Глаза также слезились, губы — два тоненьких червячка. Подполковник запаса,
артиллерист. Рассказывал, как воевал в Корее. Летчики в истребителях ругались
отборным русским матом. Николай Семеныч командовал
артиллерийским расчетом; он улыбался навстречу собственной памяти… “Патриот”
— рассказ о натяжении морщин, пропитанных порохом и отравляющими газами. Образ
раз и навсегда исполненного долга. В своем старом армейском кителе он похож на
кардинала эпохи Возрождения. Когда Уайет писал
портрет Клайна, художник вспоминал детство, отцовскую
студию, запахи газет, фотографии генерала Першинга[2] или
Чарльза Уайтлиси, командира “Потерянного батальона”[3],
гимнастерку солдата, погибшего в Сербии в начале войны. Под кителем Ральф Клайн носил гимнастерку такого же покроя.
Тело мертвого
солдата, как панцирь краба на пляже в Новой Англии. На безлюдном пляже. Вода
ледяная, обдающая мороженым кипятком. Только дети могут здесь плавать, но дети
разошлись по домам. Чайки выклевывают остатки крабьего
мяса. Кто отпоет и оплачет мертвое олово, затянутое в мундир? Ребенок-ахилл хватается за карандаш и зарисовывает свободное
плавание тела по загробной реке. Военная слава рассыпается, как птичий щебет…
Есть еще слово, кривящее родную речь. Слово не позволяет превратиться в мертвое
олово… Мы выросли на костях наших братьев. В нашей земле покоятся кости,
которые никогда не станут воинами, сколько эту землю не вспахивай, не насыщай
драконьими зубами.
*
* *
Картина 6.
“Горячие каштаны”. Этого мальчика звали Аллен Мессерсит.
Он продавал каштаны возле трассы № 202. Две глубокие колеи, оставленные в
суглинке машинами. Джинсы, курточка а-ля Эйзенхауэр, лыжная шапочка. Д.
Эйзенхауэру очень понравилась эта картина, он выпросил ее у художника: Пусть пока повисит в Белом Доме. Уайет вместе с картиной послал Президенту пригоршню жареных
каштанов… Мальчик похож на верстовой столб, пенсильванский
курос, с нашивкой на правом рукаве. Время, наверное,
март, земля сырая, и кустарник темен, в редких просветах воздуха за кустарником
садится солнце. Там, где дорога исчезает на повороте, в щелях между трассой и
землей лежит снег.
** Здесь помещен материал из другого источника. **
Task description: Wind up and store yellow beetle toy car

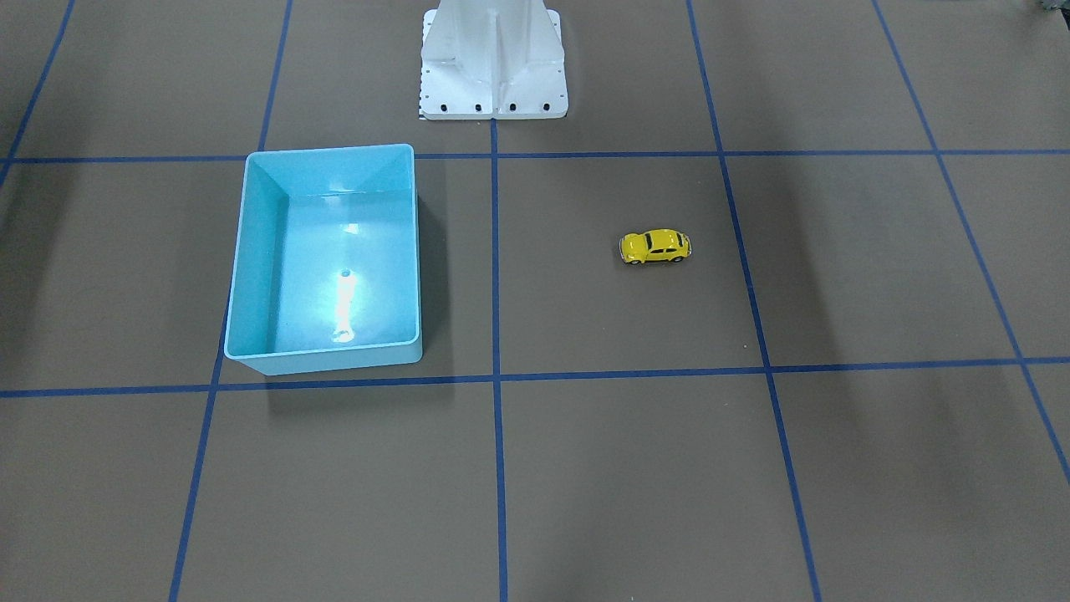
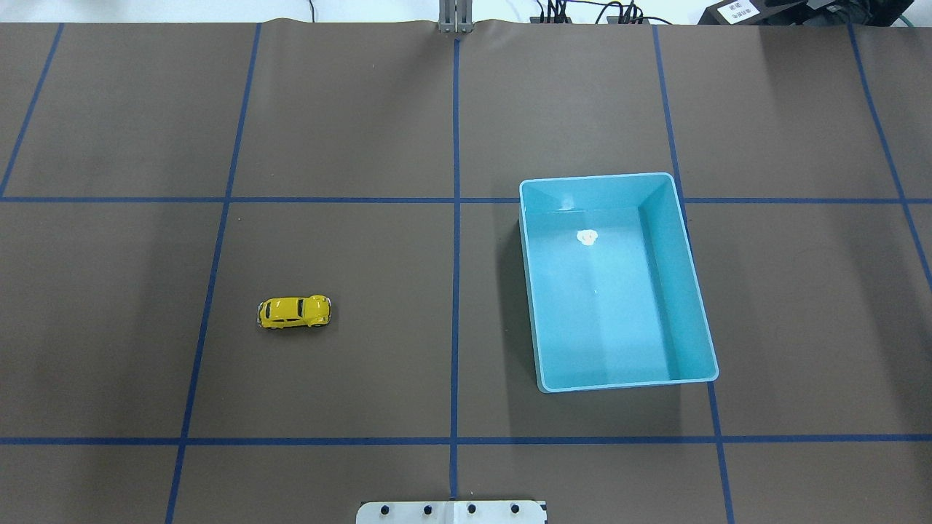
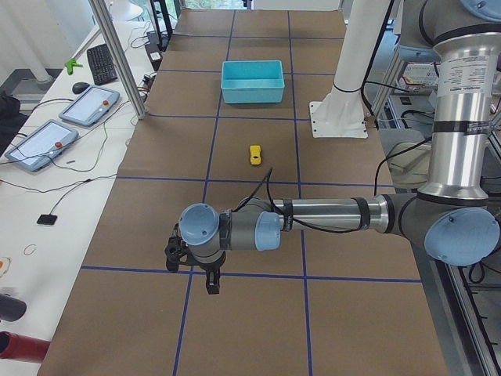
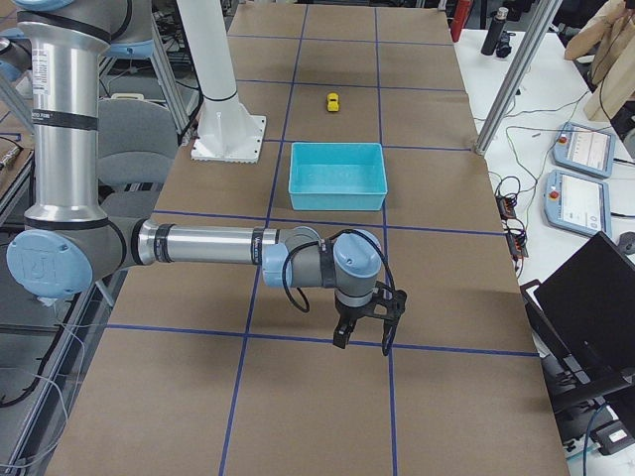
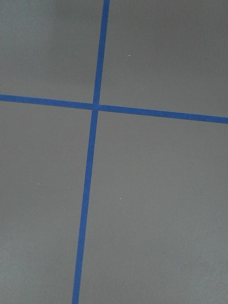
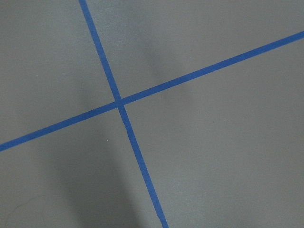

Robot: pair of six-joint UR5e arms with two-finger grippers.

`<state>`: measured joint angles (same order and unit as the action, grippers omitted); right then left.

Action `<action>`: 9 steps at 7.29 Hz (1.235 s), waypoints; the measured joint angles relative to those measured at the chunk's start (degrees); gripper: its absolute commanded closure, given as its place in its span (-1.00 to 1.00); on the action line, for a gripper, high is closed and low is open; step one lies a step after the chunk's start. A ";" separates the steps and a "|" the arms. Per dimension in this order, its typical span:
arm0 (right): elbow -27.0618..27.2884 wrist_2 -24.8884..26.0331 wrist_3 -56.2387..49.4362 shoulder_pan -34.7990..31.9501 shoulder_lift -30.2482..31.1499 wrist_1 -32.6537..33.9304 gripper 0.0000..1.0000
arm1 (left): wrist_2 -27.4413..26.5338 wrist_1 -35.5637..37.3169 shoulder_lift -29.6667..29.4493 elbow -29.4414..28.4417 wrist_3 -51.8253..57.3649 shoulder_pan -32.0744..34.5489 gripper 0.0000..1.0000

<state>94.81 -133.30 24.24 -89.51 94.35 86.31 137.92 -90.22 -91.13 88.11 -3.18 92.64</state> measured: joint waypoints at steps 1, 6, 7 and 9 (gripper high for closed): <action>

Несколько тонких полос. Снег подчеркивает шероховатость земли.
Возле ржавой железной бочки, где покоятся горячие угли, рассыпана серая соль
прожженной угольной крошки. Каштаны спрятаны под фольгой в оцинкованной
емкости. Из-под фольги истекает теплое дыхание каштанов. Сегодня покупателей не
будет, но тепло под фольгой сохраняется. Мальчик, как лезвие желтой травы,
которую треплет ветер. Хранитель тепла. Скоро наступит вечер. Сквозящий, мартовский, с заморозками. Сколько еще осталось
каштанов. Он смотрит на дорогу. Дорога пуста.
Нью-Сити, 2014
[1] Эндрю Ньюэлл Уайет (1917-2009) — американский художник-классик. (Здесь и далее — прим. ред.)
[2] Джон Джозеф Першинг (1860-1948) — генерал американской армии, участник испано-американской и Первой мировой войн. Единственный, кто при жизни получил высшее персональное воинское звание в армии США — Генерал армий Соединенных Штатов.
[3] “Потерянный батальон” — легендарный сводный батальон американской армии, попавший в окружение в самом конце Первой мировой войны. Из 554 человек только 194 вышли из окружения. Командовал батальоном майор Чарльз Уайт Уайтлиси.